Entendimiento, una maldita broma

“El Homo Sapiens debe todo su saber y progreso a la capacidad de abstracción. Se entiende que las palabras que articulan el lenguaje humano son símbolos que evocan también ‘representaciones’, es decir, que devuelven a la mente imágenes de cosas visibles y que hemos visto. Pero sólo sucede con los nombres propios y con las palabras concretas”, expresó Giovanni Sartori al reflexionar sobre el “bípedo implume”.

Mucha razón en su líneas, pues la mayoría de -por no decir casi todo– nuestro vocabulario “cognoscitivo y teórico consiste en palabras abstractas”, cuyo significado no puede reconducirse ni traducirse en imágenes; me refiero a entidades construidas por nuestra mente.

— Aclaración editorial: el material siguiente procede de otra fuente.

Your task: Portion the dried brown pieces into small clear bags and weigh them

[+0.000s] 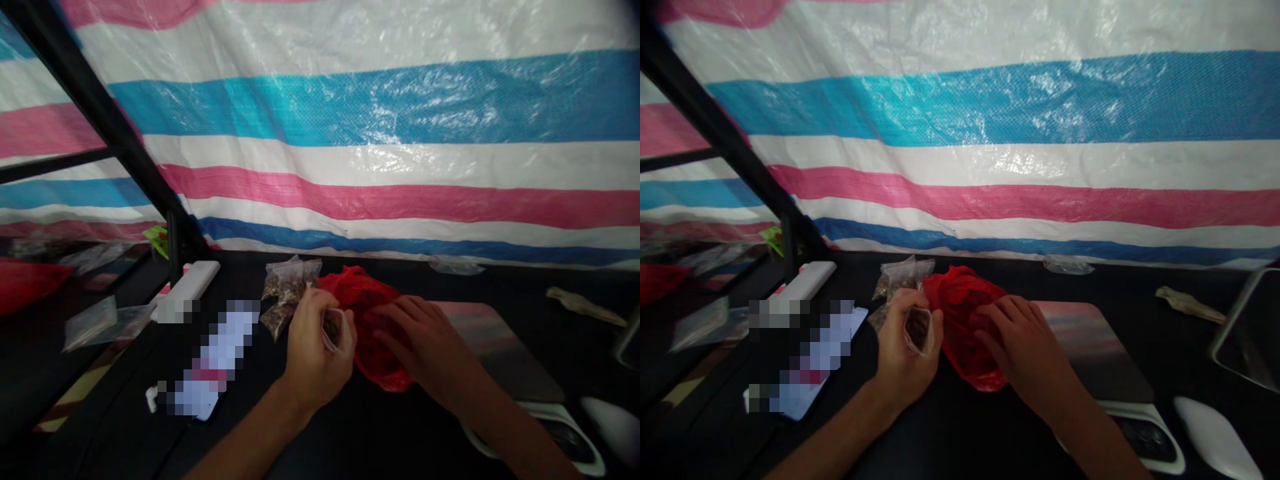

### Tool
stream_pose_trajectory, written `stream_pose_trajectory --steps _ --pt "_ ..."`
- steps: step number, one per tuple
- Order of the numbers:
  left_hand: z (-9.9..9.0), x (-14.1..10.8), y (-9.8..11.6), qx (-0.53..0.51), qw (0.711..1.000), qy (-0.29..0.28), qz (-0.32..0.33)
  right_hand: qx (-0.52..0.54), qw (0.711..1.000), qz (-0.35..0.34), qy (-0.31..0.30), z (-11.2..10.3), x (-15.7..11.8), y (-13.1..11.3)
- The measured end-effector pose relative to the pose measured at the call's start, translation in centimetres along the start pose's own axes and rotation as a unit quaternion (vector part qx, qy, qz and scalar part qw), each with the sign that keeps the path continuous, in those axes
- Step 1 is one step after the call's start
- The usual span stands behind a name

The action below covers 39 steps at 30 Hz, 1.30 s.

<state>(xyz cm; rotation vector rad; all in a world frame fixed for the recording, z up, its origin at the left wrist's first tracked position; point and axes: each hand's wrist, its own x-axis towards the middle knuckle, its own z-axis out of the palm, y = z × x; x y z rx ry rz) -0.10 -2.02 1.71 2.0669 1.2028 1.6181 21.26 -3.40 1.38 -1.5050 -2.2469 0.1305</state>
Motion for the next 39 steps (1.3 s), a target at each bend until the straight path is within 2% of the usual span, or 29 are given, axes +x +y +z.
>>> stream_pose_trajectory --steps 3,5,8,10,13,17,21,23,26,28,30,31,32,33,36,39 --pt "0.1 -0.6 0.4 -0.073 0.984 -0.164 0.012 0.014 1.000 -0.018 0.002 0.5 -0.2 0.0" --pt "0.3 -0.6 0.5 -0.110 0.965 -0.233 -0.042 0.027 0.999 -0.028 0.015 0.6 -0.3 -0.3" --pt "0.6 -0.5 0.5 -0.153 0.950 -0.235 -0.139 0.060 0.996 -0.037 0.046 -0.1 -0.4 -1.4" --pt "0.8 -0.6 0.2 -0.165 0.948 -0.221 -0.158 0.089 0.994 -0.044 0.042 -0.8 -0.4 -2.3" --pt "1.1 -1.1 -0.4 -0.156 0.951 -0.224 -0.144 0.116 0.991 -0.066 0.003 -1.6 -0.3 -3.3" --pt "1.4 -1.8 -1.1 -0.114 0.956 -0.252 -0.102 0.147 0.987 -0.066 -0.027 -1.6 -0.2 -3.7" --pt "1.3 -1.8 -0.8 -0.100 0.960 -0.247 -0.087 0.201 0.979 -0.030 0.010 -1.6 0.1 -3.4" --pt "1.1 -1.5 -0.3 -0.092 0.963 -0.242 -0.075 0.221 0.973 0.019 0.061 -2.4 0.1 -2.7" --pt "0.4 -1.0 0.3 -0.078 0.967 -0.241 -0.034 0.258 0.948 0.092 0.161 -5.0 -0.3 -0.2" --pt "0.0 -0.7 0.5 -0.072 0.959 -0.273 -0.019 0.277 0.929 0.140 0.202 -7.1 -0.8 2.3" --pt "-0.2 -0.5 0.3 -0.041 0.940 -0.340 -0.005 0.266 0.916 0.204 0.220 -8.9 -1.5 5.2" --pt "-0.2 -0.4 0.2 -0.015 0.930 -0.367 0.006 0.266 0.914 0.227 0.205 -9.5 -1.8 6.5" --pt "-0.1 -0.4 0.1 0.010 0.923 -0.384 0.013 0.274 0.919 0.221 0.177 -9.8 -2.1 7.7" --pt "0.0 -0.4 0.0 0.028 0.921 -0.389 0.011 0.277 0.928 0.217 0.120 -9.8 -2.3 8.6" --pt "0.3 -0.5 -0.1 0.021 0.932 -0.360 -0.042 0.270 0.945 0.184 0.001 -8.8 -2.6 10.0" --pt "0.3 -0.3 0.2 -0.032 0.934 -0.345 -0.087 0.226 0.965 0.129 -0.026 -7.3 -2.2 9.7"
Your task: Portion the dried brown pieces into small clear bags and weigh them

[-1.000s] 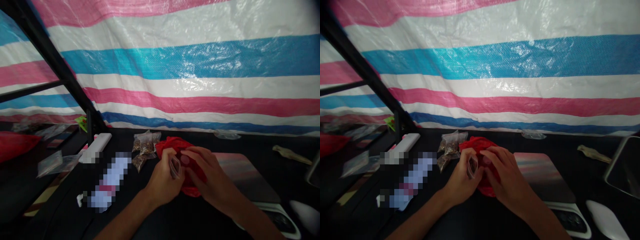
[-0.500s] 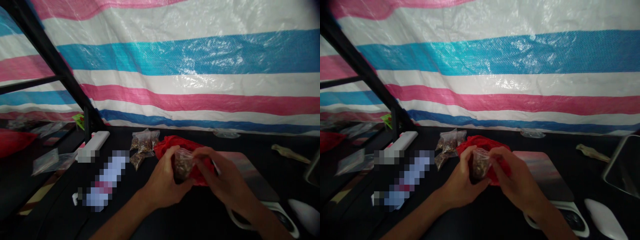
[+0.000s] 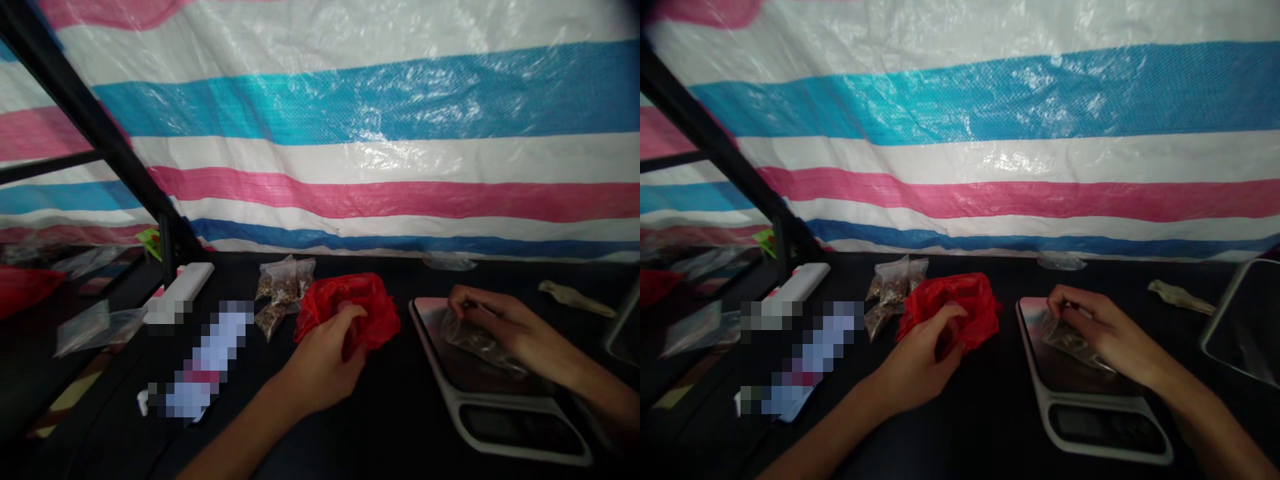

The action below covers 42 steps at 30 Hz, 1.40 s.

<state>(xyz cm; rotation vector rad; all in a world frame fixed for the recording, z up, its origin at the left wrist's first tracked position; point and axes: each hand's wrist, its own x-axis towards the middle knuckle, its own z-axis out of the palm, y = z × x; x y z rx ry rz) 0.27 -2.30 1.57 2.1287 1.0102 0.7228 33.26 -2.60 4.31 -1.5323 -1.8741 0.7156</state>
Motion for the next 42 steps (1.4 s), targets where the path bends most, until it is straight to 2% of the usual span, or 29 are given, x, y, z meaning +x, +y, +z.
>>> stream_pose_trajectory --steps 5,7,10,14,17,21,26,29,32,37,42 --pt "-0.2 -0.1 0.5 0.039 0.999 -0.026 0.026 -0.088 0.991 -0.097 -0.013 1.0 0.7 -0.6" --pt "-0.2 -0.3 0.7 0.062 0.996 -0.029 0.052 -0.089 0.989 -0.114 0.023 0.7 0.5 -0.6" --pt "-0.1 -0.4 1.1 0.079 0.994 -0.025 0.070 -0.085 0.985 -0.104 0.107 -0.4 -0.4 -0.4" --pt "-0.1 -0.3 1.2 0.085 0.991 0.038 0.098 -0.065 0.978 -0.081 0.182 -2.6 -1.7 0.0" --pt "-0.2 -0.2 0.8 0.087 0.984 0.099 0.116 -0.070 0.976 -0.054 0.199 -3.6 -2.2 0.5" --pt "-0.3 -0.2 0.4 0.103 0.979 0.146 0.099 -0.104 0.982 -0.057 0.146 -3.8 -2.3 1.6" --pt "-0.3 -0.3 0.4 0.097 0.976 0.154 0.117 -0.144 0.988 -0.028 0.054 -3.8 -2.6 2.4" --pt "-0.2 -0.2 0.4 0.081 0.976 0.155 0.131 -0.173 0.983 -0.027 0.052 -4.0 -2.7 2.5" --pt "-0.2 -0.1 0.2 0.080 0.976 0.169 0.111 -0.184 0.980 -0.037 0.058 -3.9 -2.8 2.5" --pt "-0.7 0.0 -0.1 0.081 0.965 0.244 0.055 -0.167 0.985 -0.038 0.018 -2.9 -2.9 2.2" --pt "-0.7 -0.1 0.0 0.081 0.962 0.254 0.064 -0.173 0.984 -0.036 0.006 -1.7 -2.9 1.6"
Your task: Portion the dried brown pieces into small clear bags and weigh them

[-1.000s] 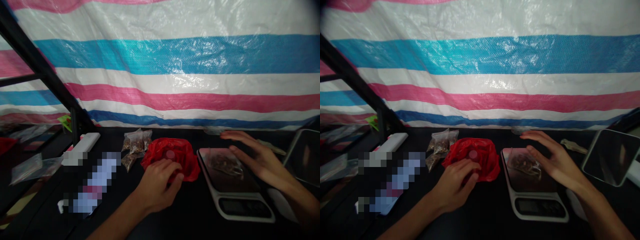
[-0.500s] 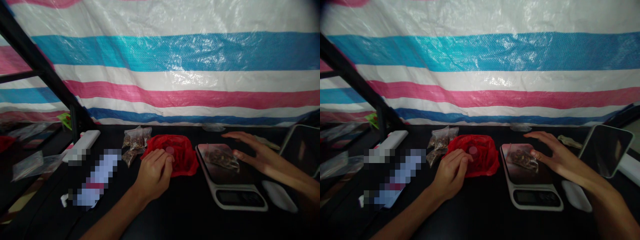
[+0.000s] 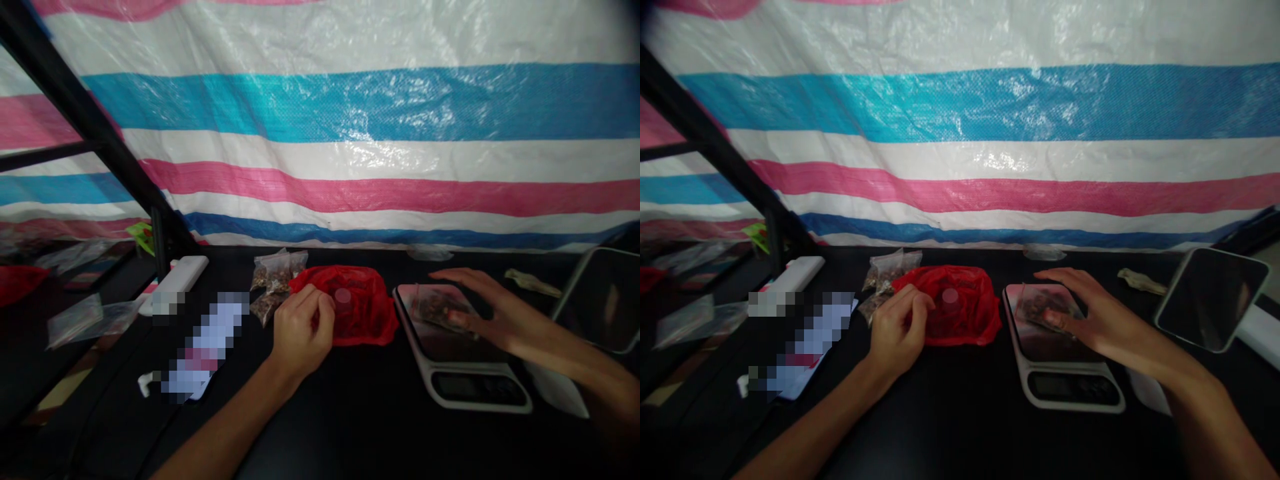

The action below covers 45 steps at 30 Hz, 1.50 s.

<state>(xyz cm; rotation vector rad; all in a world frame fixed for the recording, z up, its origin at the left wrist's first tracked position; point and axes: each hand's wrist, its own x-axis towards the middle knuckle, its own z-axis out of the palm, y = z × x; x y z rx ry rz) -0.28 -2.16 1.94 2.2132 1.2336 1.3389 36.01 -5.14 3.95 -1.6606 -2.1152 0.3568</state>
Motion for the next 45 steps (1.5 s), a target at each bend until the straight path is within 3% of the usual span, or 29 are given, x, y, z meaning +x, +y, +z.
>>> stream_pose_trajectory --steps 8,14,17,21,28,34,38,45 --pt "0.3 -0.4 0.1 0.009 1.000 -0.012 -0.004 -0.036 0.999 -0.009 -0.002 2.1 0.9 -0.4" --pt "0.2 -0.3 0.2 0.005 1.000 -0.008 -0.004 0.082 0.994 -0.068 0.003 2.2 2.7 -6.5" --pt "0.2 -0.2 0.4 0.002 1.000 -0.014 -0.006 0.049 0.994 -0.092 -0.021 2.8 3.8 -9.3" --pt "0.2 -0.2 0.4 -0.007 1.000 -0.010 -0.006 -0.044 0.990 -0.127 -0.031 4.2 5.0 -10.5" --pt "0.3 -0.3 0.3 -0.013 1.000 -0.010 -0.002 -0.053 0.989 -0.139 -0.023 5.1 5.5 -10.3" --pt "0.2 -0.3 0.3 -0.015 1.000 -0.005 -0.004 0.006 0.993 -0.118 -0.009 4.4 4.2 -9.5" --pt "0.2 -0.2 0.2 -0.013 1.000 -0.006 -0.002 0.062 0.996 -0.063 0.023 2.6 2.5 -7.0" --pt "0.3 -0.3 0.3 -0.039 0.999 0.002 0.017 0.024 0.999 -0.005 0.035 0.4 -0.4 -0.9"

Sartori decía que “los llamados primitivos lo son porque en su lenguaje priman las palabras concretas, en tanto que los pueblos avanzados lo son porque han adquirido un lenguaje abstracto. Un lenguaje de construcción lógica que permite el conocimiento analítico-científico”.

El profesor italiano aseguraba que “todo el saber del Homo Sapiens se desarrolla en la esfera de un mundo intelligibilis (de conceptos y de constructos mentales) que no es en modo alguno percibido por nuestros sentidos. La televisión y el mundo del internet producen imágenes y borran conceptos, pero así atrofian [entorpecen] nuestra capacidad de entender”.

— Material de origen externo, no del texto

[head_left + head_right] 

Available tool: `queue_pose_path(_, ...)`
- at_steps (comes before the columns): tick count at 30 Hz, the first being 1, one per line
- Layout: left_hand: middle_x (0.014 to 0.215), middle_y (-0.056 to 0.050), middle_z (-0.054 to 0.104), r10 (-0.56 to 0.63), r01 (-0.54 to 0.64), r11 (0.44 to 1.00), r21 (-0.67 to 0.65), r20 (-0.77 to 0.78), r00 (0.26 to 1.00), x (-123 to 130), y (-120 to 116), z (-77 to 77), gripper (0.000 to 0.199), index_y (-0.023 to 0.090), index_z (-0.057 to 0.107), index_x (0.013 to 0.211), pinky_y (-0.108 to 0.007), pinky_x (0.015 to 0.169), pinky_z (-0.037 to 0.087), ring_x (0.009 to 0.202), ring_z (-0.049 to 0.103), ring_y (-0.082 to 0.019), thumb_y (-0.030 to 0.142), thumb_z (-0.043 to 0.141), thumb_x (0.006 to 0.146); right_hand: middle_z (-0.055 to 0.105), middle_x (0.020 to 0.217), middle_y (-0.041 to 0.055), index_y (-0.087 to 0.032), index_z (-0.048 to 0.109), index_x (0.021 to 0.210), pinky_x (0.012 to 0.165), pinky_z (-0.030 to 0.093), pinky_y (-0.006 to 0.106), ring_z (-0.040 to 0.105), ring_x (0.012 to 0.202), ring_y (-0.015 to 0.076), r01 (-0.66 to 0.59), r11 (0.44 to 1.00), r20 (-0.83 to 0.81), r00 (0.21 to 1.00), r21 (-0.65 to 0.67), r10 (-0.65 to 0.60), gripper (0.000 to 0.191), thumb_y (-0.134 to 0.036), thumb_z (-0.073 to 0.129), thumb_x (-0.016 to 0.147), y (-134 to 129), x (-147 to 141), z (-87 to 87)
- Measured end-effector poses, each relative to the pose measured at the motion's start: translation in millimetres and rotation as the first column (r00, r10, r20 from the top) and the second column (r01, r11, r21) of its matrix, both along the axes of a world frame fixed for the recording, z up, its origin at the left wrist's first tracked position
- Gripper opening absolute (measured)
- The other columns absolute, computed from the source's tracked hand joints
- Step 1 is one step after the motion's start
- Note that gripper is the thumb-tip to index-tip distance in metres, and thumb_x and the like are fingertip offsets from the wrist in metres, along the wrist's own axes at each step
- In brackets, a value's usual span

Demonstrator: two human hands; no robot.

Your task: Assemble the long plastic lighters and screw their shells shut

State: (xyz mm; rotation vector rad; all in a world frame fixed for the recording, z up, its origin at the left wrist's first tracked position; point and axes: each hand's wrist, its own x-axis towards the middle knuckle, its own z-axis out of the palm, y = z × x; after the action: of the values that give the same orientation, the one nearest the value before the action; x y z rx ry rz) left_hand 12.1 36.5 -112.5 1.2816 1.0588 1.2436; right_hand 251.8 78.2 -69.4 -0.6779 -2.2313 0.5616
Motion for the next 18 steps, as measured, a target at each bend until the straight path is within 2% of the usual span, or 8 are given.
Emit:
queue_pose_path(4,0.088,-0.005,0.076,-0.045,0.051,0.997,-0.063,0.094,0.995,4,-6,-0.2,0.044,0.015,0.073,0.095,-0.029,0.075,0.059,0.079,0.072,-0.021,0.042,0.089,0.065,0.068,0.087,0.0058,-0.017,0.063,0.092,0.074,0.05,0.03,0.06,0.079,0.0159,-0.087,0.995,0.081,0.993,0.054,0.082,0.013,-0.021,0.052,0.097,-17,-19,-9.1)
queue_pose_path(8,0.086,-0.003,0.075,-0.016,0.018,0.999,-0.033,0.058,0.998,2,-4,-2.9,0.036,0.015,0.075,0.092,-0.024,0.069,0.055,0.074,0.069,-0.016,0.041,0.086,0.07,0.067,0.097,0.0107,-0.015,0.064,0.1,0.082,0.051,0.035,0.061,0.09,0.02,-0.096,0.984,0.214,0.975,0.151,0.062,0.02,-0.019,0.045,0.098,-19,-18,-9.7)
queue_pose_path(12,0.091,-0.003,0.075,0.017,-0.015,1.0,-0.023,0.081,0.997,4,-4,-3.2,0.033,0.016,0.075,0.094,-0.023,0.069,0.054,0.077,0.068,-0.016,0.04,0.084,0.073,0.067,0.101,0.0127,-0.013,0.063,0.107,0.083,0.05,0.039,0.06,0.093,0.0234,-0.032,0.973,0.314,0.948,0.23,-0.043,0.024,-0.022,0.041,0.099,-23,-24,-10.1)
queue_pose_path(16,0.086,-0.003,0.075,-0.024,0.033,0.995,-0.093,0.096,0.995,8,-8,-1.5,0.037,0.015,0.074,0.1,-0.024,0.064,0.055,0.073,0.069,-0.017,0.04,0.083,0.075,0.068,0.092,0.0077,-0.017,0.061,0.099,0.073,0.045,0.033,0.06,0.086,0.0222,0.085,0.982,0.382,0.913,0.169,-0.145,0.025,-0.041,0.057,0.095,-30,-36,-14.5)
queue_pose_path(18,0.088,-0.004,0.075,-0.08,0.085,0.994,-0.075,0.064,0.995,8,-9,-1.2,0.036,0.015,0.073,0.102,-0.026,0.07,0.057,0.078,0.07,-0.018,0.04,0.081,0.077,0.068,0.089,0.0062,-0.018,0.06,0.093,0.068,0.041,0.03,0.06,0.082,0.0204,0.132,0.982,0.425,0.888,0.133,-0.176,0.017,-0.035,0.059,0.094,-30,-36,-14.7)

Y quizás la anterior sea una de las razones por las cuales las generaciones actuales ya no tienen muy claro la distinción que Max Weber hizo sobre la “ética de la intención” y la “ética de la responsabilidad”. La primera persigue el bien (tal como lo ve) y no tiene en cuenta las consecuencias. Aunque el mundo se hunda, la buena intención es lo único que vale.

La ética de la responsabilidad, en cambio, toma las consecuencias de las acciones. Si son perjudiciales, debemos abstenernos de actuar. La maldita broma es que la moralidad debe contemplar ambas características y, como constructo mental que es, su entendimiento sólo es posible a partir del lenguaje abstracto.